De la métamorphose des fontaines (recueil)/Ode à Charles Maurras

De la métamorphose des fontainesBibliothèque artistique et littéraire (p. 35-39).

ODE
À CHARLES MAURRAS

Heureux qui sait aux vers assurer son esprit,
D’eux-mêmes recevant la prudente éloquence,
À des soins occupé dont l’ardeur le nourrit ;
Et bienheureux un cœur qui n’a d’autre science
Que celle des leçons que mon maître m’apprit.



Muses, celui pour qui j’ai suivi votre troupe
Aujourd’hui sur Parnasse et sur Pinde où l’on voit
Levée entre les monts une jumelle croupe,
Il recueillit aussi de vos bouches, adroit,
Le doux miel que sa main a pressé dans la coupe.


J’ai mêlé le feuillage immortel plusieurs fois
À cette lyre d’or qui chante les victoires,
Car les dieux ont toujours favorisé ma voix,
Apollon, et les sœurs aux chevelures noires,
Et les courantes eaux des Naïades des bois.


Toi, le fruit animé de Minerve elle-mème
Noue à ton front déjà son plus noble lien.
La sagesse parfaite est le vrai diadème

Qui n’a point de rivaux au stade olympien,
Et dont Athènes seule a conservé l’emblème.


Où mes traits maintenant, d’un vol sûr dirigés,
Peuvent-ils vers le but marquer l’or de leurs pointes
Sonnantes tour à tour la joie et les dangers,
Puisque j’ai tendu l’arc de mes sept cordes jointes ?

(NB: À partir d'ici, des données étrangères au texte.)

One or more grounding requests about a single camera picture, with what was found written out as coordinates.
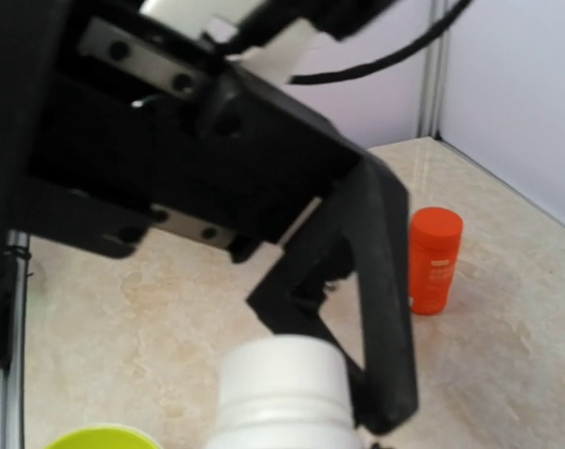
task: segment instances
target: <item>yellow-green bowl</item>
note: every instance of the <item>yellow-green bowl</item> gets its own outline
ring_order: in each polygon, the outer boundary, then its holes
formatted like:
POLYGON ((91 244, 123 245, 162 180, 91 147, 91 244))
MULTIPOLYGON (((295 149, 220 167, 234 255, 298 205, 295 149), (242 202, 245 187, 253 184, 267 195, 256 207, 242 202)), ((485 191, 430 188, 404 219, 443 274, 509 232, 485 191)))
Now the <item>yellow-green bowl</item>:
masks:
POLYGON ((70 432, 46 449, 162 449, 144 433, 126 426, 102 425, 70 432))

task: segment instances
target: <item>orange bottle cap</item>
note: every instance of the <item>orange bottle cap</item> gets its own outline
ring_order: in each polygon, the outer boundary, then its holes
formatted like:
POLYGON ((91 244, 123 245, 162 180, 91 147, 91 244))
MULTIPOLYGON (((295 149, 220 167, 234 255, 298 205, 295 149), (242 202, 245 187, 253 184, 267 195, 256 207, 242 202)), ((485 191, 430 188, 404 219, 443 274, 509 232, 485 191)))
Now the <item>orange bottle cap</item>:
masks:
POLYGON ((418 246, 448 250, 459 245, 463 220, 452 210, 425 208, 415 213, 410 224, 410 239, 418 246))

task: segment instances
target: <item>marble surface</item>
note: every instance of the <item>marble surface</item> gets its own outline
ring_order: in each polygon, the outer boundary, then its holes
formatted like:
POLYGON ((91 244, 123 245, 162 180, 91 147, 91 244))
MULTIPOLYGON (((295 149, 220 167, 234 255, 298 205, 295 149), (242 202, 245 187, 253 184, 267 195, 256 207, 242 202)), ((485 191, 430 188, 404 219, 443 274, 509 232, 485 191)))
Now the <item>marble surface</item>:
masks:
MULTIPOLYGON (((565 229, 431 139, 373 150, 466 230, 447 309, 413 317, 421 409, 385 444, 565 448, 565 229)), ((166 449, 198 449, 214 417, 218 360, 265 336, 243 300, 280 255, 232 266, 151 232, 113 261, 35 239, 27 317, 25 435, 41 449, 74 427, 118 422, 166 449)), ((355 280, 324 316, 360 358, 355 280)))

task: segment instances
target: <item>bottle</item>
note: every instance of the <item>bottle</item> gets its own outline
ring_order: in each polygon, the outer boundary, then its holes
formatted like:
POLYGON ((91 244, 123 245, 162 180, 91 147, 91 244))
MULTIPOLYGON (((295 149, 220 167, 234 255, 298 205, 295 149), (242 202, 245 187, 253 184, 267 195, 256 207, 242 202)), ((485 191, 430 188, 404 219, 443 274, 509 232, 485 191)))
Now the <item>bottle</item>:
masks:
POLYGON ((425 208, 415 213, 409 229, 412 311, 441 312, 455 274, 463 220, 451 210, 425 208))
POLYGON ((241 345, 220 369, 218 417, 204 449, 363 449, 345 360, 311 337, 241 345))

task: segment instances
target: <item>orange container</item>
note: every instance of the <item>orange container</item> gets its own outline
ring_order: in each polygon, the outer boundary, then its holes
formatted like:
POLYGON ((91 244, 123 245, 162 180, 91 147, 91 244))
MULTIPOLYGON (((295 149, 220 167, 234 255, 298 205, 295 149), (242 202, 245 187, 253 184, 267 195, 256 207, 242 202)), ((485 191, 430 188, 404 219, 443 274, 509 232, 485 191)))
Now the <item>orange container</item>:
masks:
POLYGON ((455 274, 463 220, 451 210, 426 208, 410 223, 410 296, 412 311, 439 313, 447 304, 455 274))

Quel fut celui premier qui sur les mers errant,
Guidé par le désir nouveau d’une patrie,
Pensant aux bords grégeois, eut ce destin plus grand
De rencontrer Provence en lieu de l’lonie,
Plus hardi que Jason et meilleur conquérant ?



Il n’avait point d’un mât prophétique l’augure,
Ni la lyre d’Orphée animant les rameurs,
Ni Castor et Pollux semblables de figure,
À qui les dieux ont fait de pareilles faveurs,
Mais l’incertain espoir d’une longue aventure.


Provence, où le soleil arrête ses chevaux,
Ainsi connurent-ils les merveilles du monde,
Tes peuples enseignés par ce divin héros,
Et la stérile mer en ce jour fut féconde
Comme la terre ouverte aux bienfaisants travaux.


Je vanterais son nom ! Mais cependant qu’il semble
Que je veux à l’honneur hausser le tien, Maurras,
Ce trophée ancien que la Provence assemble.

L’olivier de Minerve et l’arme de Pallas,
En mes mains, pour ton los, se retrouvent ensemble.